A friend a few weeks ago was talking about how hard it had been for her to recover from the death of her father. She’d thrown herself into finishing graduate school and getting a good job, ignoring the loss of any real meaningfulness to these activities. “I was working as hard as I could to ‘make it,’ but it wasn’t making sense to me,” she said. “This ‘brightside’ culture we live in wouldn’t allow me to admit that I’d hit a downward spiral when my father died, and I’d never recovered.”
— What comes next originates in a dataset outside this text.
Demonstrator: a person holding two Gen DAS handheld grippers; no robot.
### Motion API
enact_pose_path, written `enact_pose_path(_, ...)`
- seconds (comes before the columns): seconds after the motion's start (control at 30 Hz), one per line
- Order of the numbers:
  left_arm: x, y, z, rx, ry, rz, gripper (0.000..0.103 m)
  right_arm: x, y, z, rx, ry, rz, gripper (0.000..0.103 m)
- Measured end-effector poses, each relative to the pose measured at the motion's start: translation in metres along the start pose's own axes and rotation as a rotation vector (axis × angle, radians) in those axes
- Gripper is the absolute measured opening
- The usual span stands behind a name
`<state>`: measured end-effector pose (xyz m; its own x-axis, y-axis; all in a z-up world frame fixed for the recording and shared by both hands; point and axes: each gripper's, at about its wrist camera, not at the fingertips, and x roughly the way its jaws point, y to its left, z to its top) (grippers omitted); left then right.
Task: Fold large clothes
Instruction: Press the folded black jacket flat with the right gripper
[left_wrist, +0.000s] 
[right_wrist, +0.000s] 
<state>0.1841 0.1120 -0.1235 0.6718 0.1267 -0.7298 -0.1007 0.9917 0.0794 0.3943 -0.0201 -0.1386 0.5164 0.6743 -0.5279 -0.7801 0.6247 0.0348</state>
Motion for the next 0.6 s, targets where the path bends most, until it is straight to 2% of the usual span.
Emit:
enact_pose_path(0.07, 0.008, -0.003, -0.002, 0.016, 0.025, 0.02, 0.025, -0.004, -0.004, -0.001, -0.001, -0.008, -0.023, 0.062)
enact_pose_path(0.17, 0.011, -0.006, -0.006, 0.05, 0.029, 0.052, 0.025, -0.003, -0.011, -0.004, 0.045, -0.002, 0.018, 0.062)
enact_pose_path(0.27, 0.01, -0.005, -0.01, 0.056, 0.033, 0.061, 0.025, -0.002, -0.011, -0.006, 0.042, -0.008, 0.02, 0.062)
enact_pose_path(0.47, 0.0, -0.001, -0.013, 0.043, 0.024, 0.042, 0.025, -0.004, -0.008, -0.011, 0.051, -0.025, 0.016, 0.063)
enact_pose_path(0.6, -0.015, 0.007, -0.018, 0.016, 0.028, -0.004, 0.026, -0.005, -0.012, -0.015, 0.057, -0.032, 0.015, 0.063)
I’d never heard of the phrase, “bright-side culture,” but my friend was using it to describe not only American culture, but the faith community in which she grew up. Predicated on the idea that Christians are a joyful people, ‘bright-side culture’ exists to keep us on the sunny side. If you are not particularly sunny, worse, if you are actively unhappy, or in any way deviating from that joyful #blessed life, you are saying somehow that God is at fault, or not enough for you… and for Christians, that’s anathema. No one wants to admit that something within might be broken.

We might assume that only within Christian religious circles do people have this overwhelming pressure of happiness, but it’s rising all around us. Google hired a “Chief Happiness Officer.” Yep, seriously – and Google’s not the only one. Yale University’s ‘Psychology and the Good Life’ saw 1200 students enrolling this past autumn, because it’s billed as a twice weekly course on “how to be happy.” Gallup polls suggest that this is true not just of undergrads – but of most Americans. Though we have more than we’ve ever had before, the buoyant, ebullient, stereotypical American optimism is failing. We are – as a culture – not happy.
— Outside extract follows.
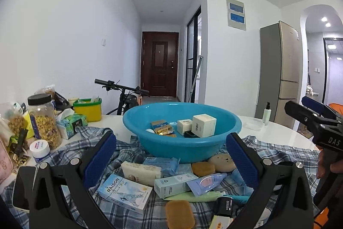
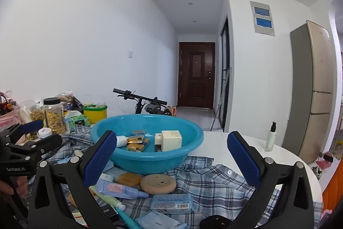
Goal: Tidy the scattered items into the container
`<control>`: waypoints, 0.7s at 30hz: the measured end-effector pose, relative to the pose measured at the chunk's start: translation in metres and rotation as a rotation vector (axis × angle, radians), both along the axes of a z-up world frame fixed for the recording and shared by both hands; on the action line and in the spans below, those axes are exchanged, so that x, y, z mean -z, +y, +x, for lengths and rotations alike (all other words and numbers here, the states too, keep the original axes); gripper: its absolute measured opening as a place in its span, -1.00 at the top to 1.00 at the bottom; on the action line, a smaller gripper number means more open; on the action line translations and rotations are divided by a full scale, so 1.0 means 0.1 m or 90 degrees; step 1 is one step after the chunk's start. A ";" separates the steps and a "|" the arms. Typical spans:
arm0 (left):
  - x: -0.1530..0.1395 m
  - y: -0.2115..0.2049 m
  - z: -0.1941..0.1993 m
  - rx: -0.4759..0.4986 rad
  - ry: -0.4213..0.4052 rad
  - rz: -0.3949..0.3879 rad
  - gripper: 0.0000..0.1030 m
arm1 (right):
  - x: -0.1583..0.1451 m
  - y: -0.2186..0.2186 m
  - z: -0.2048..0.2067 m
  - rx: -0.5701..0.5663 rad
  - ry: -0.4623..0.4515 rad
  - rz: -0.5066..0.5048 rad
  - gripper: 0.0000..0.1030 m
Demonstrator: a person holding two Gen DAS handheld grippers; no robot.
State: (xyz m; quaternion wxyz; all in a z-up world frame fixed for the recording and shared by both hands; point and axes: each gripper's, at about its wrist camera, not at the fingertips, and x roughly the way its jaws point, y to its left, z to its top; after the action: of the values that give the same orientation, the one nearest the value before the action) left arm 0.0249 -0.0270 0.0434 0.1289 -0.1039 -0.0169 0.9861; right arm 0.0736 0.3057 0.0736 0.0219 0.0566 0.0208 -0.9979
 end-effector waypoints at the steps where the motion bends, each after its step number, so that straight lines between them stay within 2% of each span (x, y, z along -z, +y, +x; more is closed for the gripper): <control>1: 0.02 -0.01 -0.01 -0.002 -0.002 0.004 -1.00 | 0.02 0.02 -0.01 0.003 0.000 -0.006 -0.99; 11: 0.17 -0.01 -0.09 -0.011 -0.005 -0.001 -1.00 | 0.30 0.09 -0.12 0.008 -0.028 -0.023 -0.99; 21: 0.29 0.00 -0.17 -0.012 -0.020 -0.003 -1.00 | 0.41 0.05 -0.18 0.012 -0.041 -0.014 -0.99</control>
State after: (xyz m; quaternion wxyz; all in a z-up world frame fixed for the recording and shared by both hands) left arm 0.0078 -0.0273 0.0147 0.1188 -0.1192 -0.0178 0.9856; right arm 0.0559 0.3105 0.0328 0.0139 0.0883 0.0084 -0.9960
It’s a strange time in American history.

It might a good time in American history to stop avoiding our truths, however.

We were really thoughtful this past holiday, reading write-ups of area churches doing Blue Christmas services. Especially when there’s so much enforced cheer to go around during the holidays, which plunges so many into unanticipated depression, Blue Christmas services essentially provide a place to weep and be unapologetically morose without the pressure of being greeted with “Happy Holidays!” or the gaudy brightness of bows and colored lights. A choir-mate this year lost her husband after our second concert, and we thought of her on Christmas day, wretchedly trying to make the season bright for her children. Sometimes, it’s pointless to pretend. We need to identify and affirm that we are, at times, deeply unhappy.

The original Christmas story remembers darkness – the magi were watching dark skies for portents when they saw the natal star. “The people that walked in darkness” are the same people who eventually see “a great light,” but not everyone walks at the same pace. The light comes to everyone different times.
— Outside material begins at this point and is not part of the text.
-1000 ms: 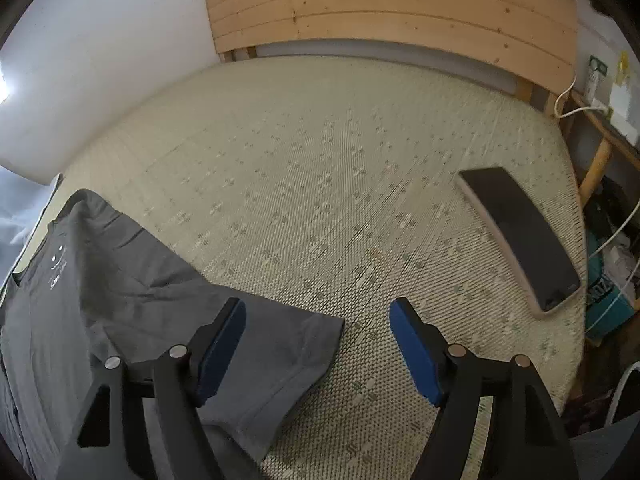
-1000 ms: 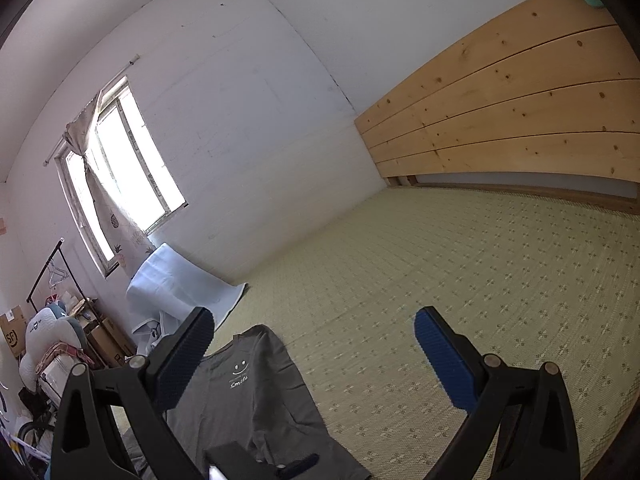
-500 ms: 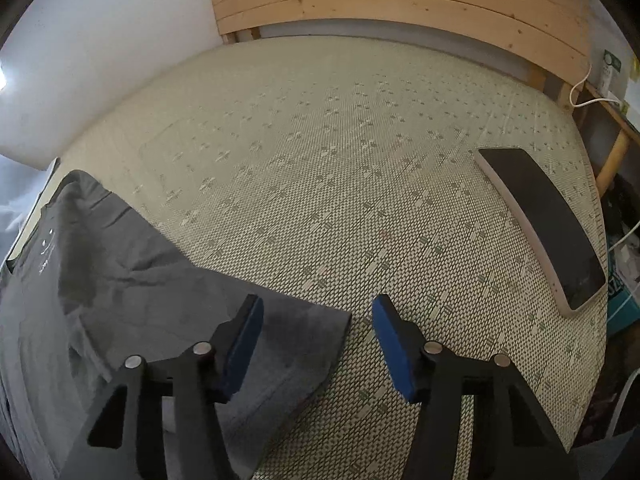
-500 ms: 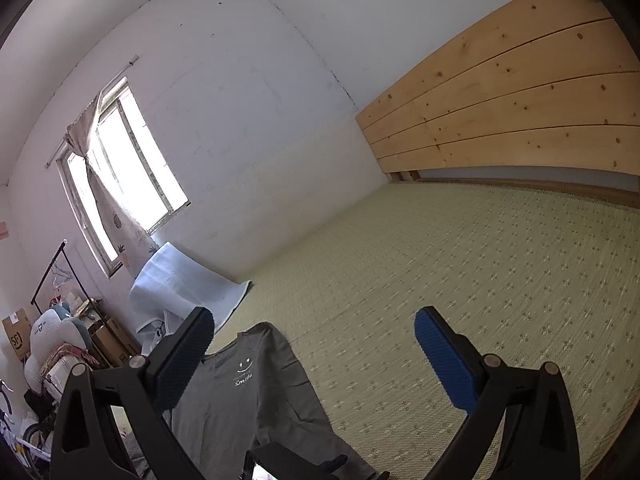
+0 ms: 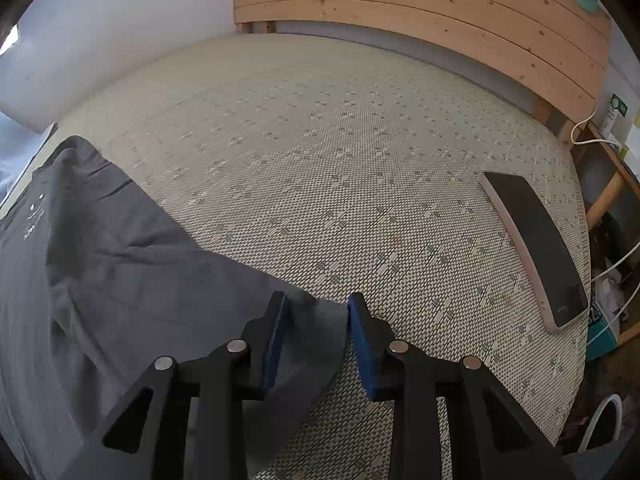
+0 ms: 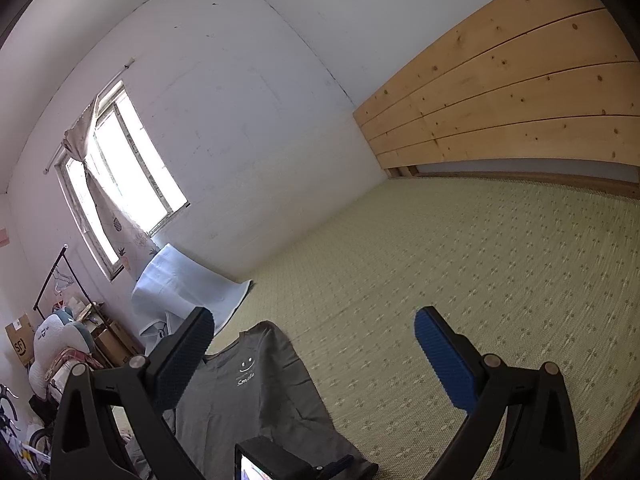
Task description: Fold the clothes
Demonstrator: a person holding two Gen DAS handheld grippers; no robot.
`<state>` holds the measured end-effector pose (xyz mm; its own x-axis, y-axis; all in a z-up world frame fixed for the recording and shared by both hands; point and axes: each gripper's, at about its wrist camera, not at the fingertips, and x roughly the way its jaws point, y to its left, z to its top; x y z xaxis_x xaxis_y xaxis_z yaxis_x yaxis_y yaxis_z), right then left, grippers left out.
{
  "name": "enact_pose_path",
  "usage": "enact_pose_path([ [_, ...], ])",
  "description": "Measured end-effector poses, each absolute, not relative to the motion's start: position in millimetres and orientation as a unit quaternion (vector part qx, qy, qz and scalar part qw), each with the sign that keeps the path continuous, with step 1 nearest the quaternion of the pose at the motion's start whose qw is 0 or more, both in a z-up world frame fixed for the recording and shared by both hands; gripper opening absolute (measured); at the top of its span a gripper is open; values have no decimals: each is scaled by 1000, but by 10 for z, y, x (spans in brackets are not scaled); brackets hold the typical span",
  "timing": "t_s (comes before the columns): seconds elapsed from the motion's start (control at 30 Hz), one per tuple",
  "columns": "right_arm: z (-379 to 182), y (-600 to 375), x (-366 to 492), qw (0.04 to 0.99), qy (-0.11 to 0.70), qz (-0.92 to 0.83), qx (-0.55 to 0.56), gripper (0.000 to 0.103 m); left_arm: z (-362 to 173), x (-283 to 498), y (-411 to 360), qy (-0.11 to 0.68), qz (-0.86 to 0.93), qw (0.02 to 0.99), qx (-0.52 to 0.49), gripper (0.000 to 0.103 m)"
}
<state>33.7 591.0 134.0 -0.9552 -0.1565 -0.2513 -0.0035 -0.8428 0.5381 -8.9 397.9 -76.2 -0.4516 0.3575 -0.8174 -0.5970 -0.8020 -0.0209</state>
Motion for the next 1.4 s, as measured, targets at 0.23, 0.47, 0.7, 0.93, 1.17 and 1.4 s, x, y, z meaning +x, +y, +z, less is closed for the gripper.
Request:
enact_pose_path([
  [0.23,1345,5911,334,41,-279,-948,145,103,-746,-157,3900,113,842,279,-449,14],
  [0.47,1342,5906,321,41,-279,-948,148,103,-595,-193,3763,70,839,294,-452,9],
  [0.7,1336,5862,318,43,-267,-951,152,103,-155,-214,3364,-11,845,316,-432,8],
  [0.93,1334,5710,264,55,-251,-953,161,103,224,-315,2623,-113,853,298,-414,8],
  [1.17,1336,5530,181,66,-240,-954,168,103,260,-320,1763,-168,863,238,-412,8],
  [1.4,1321,5197,70,89,-205,-957,187,103,-176,-344,1206,-223,846,193,-444,8],
])
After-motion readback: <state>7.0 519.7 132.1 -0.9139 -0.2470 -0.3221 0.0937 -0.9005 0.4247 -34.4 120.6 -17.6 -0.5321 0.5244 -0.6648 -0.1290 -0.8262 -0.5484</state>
This doesn’t mean it isn’t there, however.

We have often found the light after the worst of times – when we really think, “Okay, this is some CRAP, and we’re done.” Sometimes we find that light simply by watching the skies, and waiting; breathing through the distress. Other times, we find that light by doing something for others which reignites our own flame. The writer Omid Safi suggests doing a good turn for someone, stating, “Even more, there is something about a righteous deed that is virtuous in itself: It is faith in the loveliness of a simple act of kindness — apart from whether it will be reciprocated, whether we will live long enough to see its fruits. Acts of beauty are redemptive in and of themselves. So let us, friends, keep planting.” (If you need a little brightening, read his whole brief essay on planting and the hope it genders on the days we’re sure the world won’t be around long enough for us to see a seed grow.)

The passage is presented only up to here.